[[ SOURCE MATERIAL open ]]

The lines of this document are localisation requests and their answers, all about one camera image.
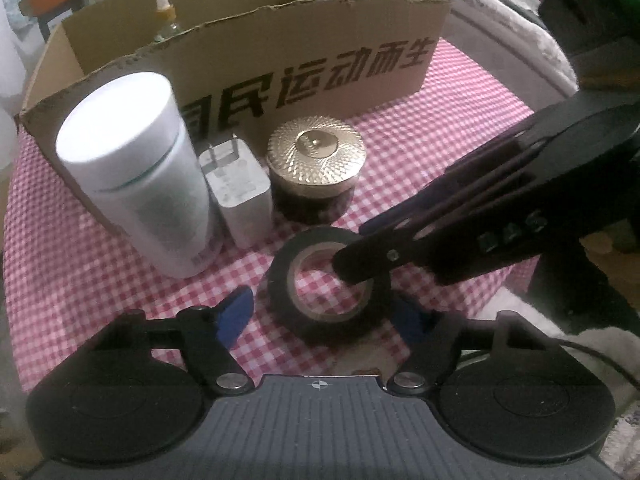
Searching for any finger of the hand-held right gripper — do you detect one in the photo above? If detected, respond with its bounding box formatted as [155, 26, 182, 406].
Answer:
[357, 110, 556, 236]
[332, 195, 501, 286]

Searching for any green dropper bottle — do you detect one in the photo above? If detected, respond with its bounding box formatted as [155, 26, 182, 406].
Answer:
[152, 0, 183, 43]

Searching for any pink checkered tablecloth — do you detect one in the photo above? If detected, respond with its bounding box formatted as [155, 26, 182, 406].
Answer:
[2, 35, 546, 396]

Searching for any white fuzzy blanket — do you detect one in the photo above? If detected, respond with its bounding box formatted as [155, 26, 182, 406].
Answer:
[425, 0, 581, 106]

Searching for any black cable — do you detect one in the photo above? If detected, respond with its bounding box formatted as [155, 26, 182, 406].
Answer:
[550, 337, 640, 396]

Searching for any white plastic bottle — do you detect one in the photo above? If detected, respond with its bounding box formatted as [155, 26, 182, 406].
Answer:
[55, 72, 223, 279]

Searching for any gold-lidded dark jar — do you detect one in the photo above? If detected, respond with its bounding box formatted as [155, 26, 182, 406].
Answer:
[265, 116, 366, 226]

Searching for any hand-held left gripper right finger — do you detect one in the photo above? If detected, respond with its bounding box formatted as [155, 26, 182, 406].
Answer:
[387, 295, 548, 397]

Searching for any white curtain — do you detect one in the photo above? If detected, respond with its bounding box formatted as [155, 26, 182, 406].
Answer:
[0, 10, 31, 171]

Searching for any white charger plug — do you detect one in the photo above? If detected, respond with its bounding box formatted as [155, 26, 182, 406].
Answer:
[199, 133, 274, 250]

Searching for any brown cardboard box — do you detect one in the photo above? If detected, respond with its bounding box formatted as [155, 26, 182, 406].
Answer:
[15, 0, 452, 231]

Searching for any black tape roll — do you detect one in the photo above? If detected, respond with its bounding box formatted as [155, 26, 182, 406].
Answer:
[269, 227, 388, 338]

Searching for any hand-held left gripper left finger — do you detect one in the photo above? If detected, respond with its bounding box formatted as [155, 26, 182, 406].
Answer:
[90, 285, 253, 397]

[[ SOURCE MATERIAL closed ]]

Above are the records; copy every line in them that holds the word "left".

Searching for any hand-held left gripper right finger — do you detect one in the photo above? If detected, respond with its bounding box formatted as [155, 26, 182, 406].
Searching for any hand-held left gripper left finger — do you detect one in the photo above? If detected, respond with its bounding box formatted as [155, 26, 182, 406].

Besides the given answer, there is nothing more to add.